In the 1920s and 1930s, he sang on more than 5000 singles (78s) for many labels, employing more than 100 pseudonyms, such as Al Craver, Vernon Dale, Frank Evans, Hugh Lattimer, Sid Turner, George White (with original Memphis Five) and Bob White. On Grey Gull Records, he often used the name "Vel Veteran", which was also used by other singers, including Arthur Fields. He was already an established singer when he made his first country music recordings.

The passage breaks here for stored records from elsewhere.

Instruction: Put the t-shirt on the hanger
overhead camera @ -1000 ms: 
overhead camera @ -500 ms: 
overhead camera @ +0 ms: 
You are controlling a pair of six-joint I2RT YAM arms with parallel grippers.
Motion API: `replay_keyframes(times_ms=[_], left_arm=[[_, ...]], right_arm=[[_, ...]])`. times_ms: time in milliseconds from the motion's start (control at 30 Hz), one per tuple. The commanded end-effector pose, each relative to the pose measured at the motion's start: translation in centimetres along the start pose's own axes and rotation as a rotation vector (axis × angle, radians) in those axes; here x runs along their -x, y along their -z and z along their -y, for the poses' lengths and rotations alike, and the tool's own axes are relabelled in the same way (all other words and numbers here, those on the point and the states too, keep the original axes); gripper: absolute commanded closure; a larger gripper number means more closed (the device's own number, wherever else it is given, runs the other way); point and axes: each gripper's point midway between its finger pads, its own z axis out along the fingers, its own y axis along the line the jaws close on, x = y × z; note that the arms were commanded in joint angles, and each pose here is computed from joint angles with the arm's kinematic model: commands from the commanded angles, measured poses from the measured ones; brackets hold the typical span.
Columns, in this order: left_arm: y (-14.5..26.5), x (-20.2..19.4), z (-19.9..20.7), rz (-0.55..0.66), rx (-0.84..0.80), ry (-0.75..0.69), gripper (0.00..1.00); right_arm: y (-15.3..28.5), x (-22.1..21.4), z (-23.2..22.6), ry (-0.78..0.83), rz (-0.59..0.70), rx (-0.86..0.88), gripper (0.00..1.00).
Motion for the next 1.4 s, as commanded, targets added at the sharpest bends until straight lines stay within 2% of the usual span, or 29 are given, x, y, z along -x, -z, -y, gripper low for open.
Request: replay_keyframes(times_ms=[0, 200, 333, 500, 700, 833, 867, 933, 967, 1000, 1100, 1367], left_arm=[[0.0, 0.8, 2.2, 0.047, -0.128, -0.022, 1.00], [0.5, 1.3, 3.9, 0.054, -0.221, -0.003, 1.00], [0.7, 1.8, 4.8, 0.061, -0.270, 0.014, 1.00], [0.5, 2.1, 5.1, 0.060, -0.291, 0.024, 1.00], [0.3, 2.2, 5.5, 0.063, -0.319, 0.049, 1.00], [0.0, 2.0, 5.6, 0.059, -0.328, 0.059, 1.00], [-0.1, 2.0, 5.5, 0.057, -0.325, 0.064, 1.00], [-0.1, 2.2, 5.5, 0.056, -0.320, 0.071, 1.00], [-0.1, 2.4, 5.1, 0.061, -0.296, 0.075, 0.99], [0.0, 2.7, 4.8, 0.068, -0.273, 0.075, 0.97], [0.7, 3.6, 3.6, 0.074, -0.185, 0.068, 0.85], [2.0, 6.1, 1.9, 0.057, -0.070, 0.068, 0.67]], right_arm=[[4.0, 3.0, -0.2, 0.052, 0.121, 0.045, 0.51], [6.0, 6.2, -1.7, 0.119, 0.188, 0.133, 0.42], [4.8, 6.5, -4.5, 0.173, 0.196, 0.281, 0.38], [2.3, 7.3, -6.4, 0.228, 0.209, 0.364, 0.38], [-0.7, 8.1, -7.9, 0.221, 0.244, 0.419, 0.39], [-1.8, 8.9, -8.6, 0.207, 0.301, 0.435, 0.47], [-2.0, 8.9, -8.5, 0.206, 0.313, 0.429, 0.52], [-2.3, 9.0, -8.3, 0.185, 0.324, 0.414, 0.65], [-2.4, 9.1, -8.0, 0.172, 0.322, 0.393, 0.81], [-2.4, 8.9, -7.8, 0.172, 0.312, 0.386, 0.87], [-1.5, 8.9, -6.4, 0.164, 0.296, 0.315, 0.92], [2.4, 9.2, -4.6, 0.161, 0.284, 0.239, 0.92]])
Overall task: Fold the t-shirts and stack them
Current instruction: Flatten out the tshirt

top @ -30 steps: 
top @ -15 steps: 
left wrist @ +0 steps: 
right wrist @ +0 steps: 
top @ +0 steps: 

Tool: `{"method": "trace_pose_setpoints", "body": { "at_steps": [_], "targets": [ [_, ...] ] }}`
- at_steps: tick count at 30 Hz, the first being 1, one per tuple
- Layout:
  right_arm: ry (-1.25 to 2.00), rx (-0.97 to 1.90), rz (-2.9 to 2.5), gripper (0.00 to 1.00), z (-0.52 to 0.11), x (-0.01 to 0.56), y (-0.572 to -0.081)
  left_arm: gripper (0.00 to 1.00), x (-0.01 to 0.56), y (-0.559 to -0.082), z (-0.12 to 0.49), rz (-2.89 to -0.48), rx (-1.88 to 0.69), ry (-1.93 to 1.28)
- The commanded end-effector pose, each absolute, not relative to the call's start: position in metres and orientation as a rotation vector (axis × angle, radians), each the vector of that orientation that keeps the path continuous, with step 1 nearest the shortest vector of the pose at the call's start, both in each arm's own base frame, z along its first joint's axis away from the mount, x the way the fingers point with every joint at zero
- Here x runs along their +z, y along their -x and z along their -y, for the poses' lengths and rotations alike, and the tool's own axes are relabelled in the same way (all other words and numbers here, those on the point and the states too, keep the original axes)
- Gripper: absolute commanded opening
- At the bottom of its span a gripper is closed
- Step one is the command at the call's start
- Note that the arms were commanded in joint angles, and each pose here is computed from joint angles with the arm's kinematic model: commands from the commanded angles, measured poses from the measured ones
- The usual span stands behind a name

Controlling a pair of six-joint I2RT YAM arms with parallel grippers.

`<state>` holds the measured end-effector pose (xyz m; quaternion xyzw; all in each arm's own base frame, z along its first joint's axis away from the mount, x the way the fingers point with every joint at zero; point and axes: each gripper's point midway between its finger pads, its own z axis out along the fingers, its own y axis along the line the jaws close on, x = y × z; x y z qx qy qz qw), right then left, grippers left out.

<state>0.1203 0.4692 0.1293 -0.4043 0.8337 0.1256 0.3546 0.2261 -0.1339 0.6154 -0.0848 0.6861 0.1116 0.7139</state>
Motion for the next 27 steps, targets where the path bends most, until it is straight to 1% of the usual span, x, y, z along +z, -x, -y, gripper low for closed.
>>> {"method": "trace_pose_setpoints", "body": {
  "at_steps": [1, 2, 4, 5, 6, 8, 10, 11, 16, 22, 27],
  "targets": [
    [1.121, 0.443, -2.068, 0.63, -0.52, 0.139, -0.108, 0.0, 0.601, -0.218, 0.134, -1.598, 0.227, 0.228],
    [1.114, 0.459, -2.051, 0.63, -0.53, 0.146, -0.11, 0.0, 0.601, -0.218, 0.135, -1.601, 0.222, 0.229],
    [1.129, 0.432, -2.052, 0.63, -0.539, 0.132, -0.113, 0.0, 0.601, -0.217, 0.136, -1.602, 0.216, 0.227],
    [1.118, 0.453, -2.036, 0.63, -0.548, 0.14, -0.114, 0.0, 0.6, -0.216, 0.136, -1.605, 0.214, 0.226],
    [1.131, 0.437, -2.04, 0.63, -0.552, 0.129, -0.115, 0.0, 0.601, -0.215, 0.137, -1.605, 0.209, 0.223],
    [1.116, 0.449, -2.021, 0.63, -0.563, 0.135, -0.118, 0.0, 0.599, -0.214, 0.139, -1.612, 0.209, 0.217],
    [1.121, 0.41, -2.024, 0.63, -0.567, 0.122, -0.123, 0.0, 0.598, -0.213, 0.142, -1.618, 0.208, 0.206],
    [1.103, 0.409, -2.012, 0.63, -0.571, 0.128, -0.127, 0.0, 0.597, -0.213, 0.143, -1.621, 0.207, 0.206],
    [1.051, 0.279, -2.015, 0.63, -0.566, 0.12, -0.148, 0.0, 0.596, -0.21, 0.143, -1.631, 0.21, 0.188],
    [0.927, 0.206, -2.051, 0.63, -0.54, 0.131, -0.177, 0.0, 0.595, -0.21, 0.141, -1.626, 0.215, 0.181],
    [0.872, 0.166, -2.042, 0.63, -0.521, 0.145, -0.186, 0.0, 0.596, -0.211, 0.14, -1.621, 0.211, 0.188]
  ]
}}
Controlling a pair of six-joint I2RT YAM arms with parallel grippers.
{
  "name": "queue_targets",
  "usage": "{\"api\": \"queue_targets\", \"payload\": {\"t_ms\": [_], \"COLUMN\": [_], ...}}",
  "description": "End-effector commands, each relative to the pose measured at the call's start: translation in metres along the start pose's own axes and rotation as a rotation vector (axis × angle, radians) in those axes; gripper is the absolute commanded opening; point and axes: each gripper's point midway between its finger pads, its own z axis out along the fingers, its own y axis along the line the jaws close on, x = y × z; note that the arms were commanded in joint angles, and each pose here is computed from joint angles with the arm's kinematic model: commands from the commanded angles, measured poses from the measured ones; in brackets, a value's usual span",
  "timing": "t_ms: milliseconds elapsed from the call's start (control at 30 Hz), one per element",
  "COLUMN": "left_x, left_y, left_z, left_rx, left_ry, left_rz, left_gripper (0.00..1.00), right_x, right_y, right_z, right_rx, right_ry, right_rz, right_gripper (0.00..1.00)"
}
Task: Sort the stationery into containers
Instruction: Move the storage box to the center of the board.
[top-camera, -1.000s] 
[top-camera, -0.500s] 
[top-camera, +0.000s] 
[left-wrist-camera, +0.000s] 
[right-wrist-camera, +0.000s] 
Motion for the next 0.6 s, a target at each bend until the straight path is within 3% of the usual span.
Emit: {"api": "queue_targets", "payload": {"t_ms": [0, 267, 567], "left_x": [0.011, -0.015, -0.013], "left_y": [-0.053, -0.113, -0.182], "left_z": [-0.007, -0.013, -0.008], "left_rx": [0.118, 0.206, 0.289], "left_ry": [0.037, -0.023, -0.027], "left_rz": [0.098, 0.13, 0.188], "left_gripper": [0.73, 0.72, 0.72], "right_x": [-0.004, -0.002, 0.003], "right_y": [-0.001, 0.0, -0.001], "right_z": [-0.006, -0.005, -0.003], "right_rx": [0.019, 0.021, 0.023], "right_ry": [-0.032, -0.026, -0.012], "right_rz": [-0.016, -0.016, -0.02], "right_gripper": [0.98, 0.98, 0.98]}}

Dalhart stated in a 1918 interview amidst criticism of his accent seeming artificial, "When you are born and brought up in the South your only trouble is to talk any other way ...the 'sure 'nough Southerner' talks almost like a Negro, even when he's white. I've broken myself of the habit, more or less, in ordinary conversation, but it still comes pretty easy."

Hits
Dalhart had a hit single with his 1924 recording of "The Wreck of the Old 97", a classic American ballad about the derailment of Fast Mail train No. 97 near Danville, Virginia, in 1903. Recorded for the Victor Talking Machine Company, the song alerted the national record companies to the existence of a sizable market for country-music vocals. It became the first Southern song to become a national success. With "The Prisoner's Song" as the b-side, the single eventually sold as many as seven million copies, a huge number for recording in the 1920s. It was awarded a gold disc by the Recording Industry Association of America (RIAA) and was the biggest-selling, non-holiday record in the first 70 years of recorded music. Joel Whitburn, a statistician for Billboard magazine, determined that "The Prisoner's Song" was No. 1 hit for twelve weeks in 1925–26.

One of the recordings most associated with Vernon Dalhart, especially in the United Kingdom, is his 1925 track "The Runaway Train" (Talking Machine Co., Camden, New Jersey, Victor 19685-A, Shellac).  This was played on BBC Radio's 'Children's Favourites' between 1954 and 1982, and even now almost every compilation of children's records in the UK includes this timeless favourite.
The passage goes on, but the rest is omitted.